**Activity:**
Each line that includes "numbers" must be copied from the records.

==== Information shown

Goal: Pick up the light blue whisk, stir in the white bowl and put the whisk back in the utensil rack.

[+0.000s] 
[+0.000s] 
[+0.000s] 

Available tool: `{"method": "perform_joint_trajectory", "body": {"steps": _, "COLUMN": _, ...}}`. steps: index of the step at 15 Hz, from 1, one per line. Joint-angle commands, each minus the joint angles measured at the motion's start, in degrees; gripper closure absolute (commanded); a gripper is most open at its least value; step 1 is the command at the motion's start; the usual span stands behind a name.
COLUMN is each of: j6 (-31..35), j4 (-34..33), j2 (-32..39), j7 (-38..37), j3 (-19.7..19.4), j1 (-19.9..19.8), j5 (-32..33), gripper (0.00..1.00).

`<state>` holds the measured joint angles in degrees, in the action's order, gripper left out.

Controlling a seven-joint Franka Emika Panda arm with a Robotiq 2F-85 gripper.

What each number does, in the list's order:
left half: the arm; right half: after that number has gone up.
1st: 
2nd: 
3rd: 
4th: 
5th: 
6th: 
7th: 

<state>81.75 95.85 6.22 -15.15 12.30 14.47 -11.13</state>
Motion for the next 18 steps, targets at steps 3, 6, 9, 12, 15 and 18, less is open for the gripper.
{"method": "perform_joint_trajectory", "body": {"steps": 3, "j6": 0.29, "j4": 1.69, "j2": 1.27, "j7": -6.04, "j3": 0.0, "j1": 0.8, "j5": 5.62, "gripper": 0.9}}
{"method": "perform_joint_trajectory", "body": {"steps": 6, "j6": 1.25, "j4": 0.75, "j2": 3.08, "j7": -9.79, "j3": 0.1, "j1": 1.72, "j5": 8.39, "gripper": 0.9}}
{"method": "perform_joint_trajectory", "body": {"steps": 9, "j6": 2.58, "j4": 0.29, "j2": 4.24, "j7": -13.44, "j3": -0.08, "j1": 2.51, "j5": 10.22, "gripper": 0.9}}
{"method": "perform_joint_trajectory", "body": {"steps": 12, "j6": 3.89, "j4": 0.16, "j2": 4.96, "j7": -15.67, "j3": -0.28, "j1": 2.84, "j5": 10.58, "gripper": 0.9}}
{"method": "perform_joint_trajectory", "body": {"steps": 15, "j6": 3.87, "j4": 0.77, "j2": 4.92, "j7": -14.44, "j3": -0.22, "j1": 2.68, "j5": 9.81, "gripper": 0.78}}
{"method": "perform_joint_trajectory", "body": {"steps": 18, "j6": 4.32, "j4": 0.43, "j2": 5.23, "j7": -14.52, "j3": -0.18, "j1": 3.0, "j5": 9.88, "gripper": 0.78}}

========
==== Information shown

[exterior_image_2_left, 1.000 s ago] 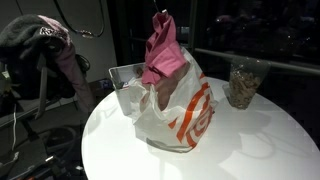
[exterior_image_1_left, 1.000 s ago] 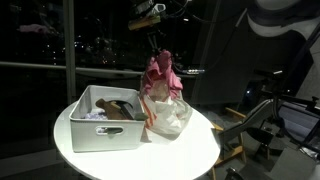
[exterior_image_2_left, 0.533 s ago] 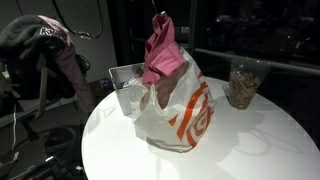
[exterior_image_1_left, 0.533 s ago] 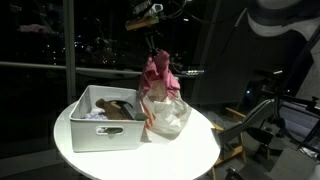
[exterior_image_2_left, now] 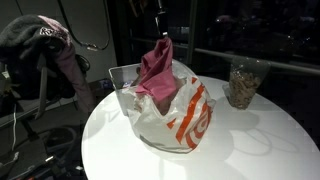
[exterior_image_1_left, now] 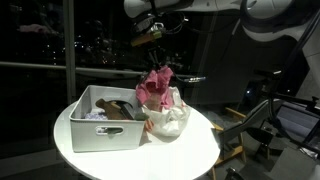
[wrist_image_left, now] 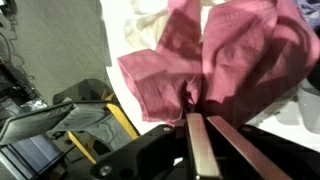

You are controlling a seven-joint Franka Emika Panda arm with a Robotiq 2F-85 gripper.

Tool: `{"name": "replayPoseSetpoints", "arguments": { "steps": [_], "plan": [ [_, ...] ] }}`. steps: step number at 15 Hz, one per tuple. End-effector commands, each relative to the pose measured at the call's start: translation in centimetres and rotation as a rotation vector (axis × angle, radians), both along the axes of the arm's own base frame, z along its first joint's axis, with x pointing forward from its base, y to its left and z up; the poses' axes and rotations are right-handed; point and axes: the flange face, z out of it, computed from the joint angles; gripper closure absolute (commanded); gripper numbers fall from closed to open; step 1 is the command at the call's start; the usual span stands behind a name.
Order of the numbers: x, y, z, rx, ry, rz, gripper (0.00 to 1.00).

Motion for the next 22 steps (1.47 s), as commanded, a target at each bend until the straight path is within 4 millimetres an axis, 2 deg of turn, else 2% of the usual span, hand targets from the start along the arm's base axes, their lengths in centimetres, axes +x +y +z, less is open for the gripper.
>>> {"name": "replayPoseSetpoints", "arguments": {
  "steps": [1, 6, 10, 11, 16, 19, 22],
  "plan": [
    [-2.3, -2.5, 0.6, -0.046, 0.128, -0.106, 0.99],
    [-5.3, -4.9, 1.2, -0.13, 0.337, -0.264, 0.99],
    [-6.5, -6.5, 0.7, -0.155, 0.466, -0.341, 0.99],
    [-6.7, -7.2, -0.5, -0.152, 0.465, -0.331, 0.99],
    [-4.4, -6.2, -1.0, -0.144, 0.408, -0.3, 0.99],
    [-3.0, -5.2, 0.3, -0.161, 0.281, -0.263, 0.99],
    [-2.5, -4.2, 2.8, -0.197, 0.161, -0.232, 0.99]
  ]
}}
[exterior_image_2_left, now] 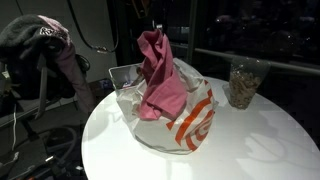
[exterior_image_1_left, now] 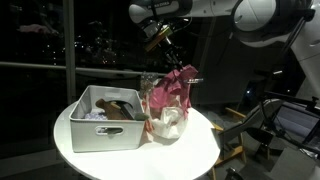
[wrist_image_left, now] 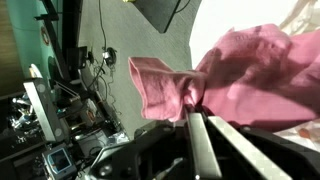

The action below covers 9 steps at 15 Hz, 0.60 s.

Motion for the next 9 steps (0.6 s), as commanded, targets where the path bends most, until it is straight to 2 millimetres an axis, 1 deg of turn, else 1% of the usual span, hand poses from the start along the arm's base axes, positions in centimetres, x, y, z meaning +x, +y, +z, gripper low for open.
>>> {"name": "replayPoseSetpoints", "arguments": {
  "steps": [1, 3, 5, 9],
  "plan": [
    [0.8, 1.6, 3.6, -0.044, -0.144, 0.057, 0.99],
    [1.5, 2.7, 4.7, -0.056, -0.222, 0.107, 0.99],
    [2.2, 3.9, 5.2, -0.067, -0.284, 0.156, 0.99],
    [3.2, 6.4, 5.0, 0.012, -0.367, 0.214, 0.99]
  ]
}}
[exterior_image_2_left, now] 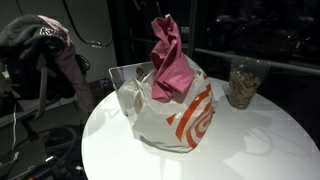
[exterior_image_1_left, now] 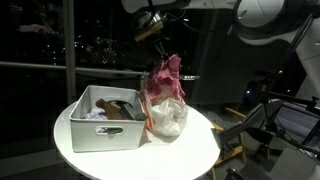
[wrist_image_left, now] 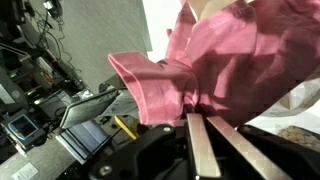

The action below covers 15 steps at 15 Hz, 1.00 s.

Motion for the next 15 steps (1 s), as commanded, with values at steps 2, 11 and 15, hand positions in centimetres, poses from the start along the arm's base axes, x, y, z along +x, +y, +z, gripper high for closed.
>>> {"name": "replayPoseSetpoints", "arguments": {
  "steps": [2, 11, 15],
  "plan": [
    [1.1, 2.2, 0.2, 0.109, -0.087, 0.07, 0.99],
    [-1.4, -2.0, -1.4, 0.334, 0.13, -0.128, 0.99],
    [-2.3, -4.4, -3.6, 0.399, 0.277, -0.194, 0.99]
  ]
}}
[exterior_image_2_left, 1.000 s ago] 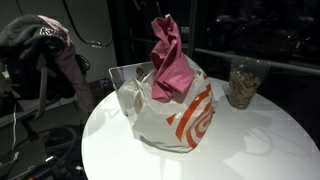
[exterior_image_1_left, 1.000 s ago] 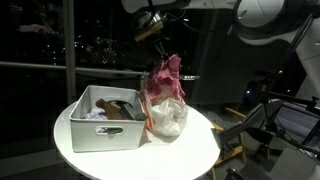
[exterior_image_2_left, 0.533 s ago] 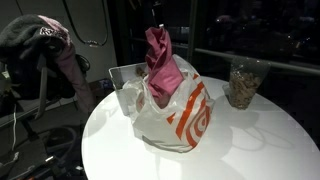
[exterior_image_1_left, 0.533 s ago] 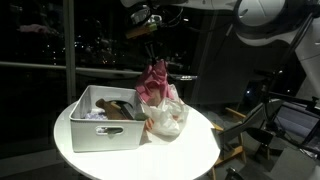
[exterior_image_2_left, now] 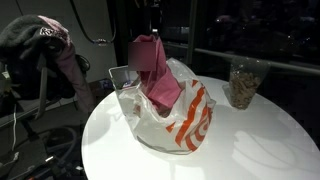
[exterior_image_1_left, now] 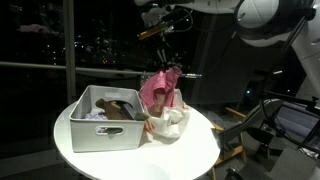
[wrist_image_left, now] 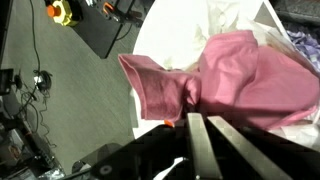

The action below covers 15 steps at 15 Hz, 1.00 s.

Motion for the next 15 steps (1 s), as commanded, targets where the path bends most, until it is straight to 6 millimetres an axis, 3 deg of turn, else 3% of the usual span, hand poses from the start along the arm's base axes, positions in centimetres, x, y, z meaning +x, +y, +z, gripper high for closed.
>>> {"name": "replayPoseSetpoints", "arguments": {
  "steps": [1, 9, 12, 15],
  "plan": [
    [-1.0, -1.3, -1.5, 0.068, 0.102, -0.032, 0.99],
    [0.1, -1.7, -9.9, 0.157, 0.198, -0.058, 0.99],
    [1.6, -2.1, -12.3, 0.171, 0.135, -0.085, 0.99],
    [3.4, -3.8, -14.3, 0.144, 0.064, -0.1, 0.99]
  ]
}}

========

**Exercise solution:**
Tool: `{"name": "replayPoseSetpoints", "arguments": { "steps": [_], "plan": [ [_, ...] ] }}`. steps: step number at 15 Hz, one per tuple. End-effector commands, each relative to the pose measured at the call's start: translation in centimetres and rotation as a rotation vector (axis × angle, radians), both along the axes of the arm's own base frame, z along its first joint's axis, with x pointing forward from its base, y to its left and z up; the poses' axes and rotations are right-handed; point and axes: the flange face, z out of it, computed from the joint angles; gripper closure absolute (commanded); gripper numbers fall from closed to open; step 1 is the command at the call's start; the usual span stands behind a name.
Order of the numbers: x, y, z, rx, ry, rz, gripper (0.00 to 1.00).

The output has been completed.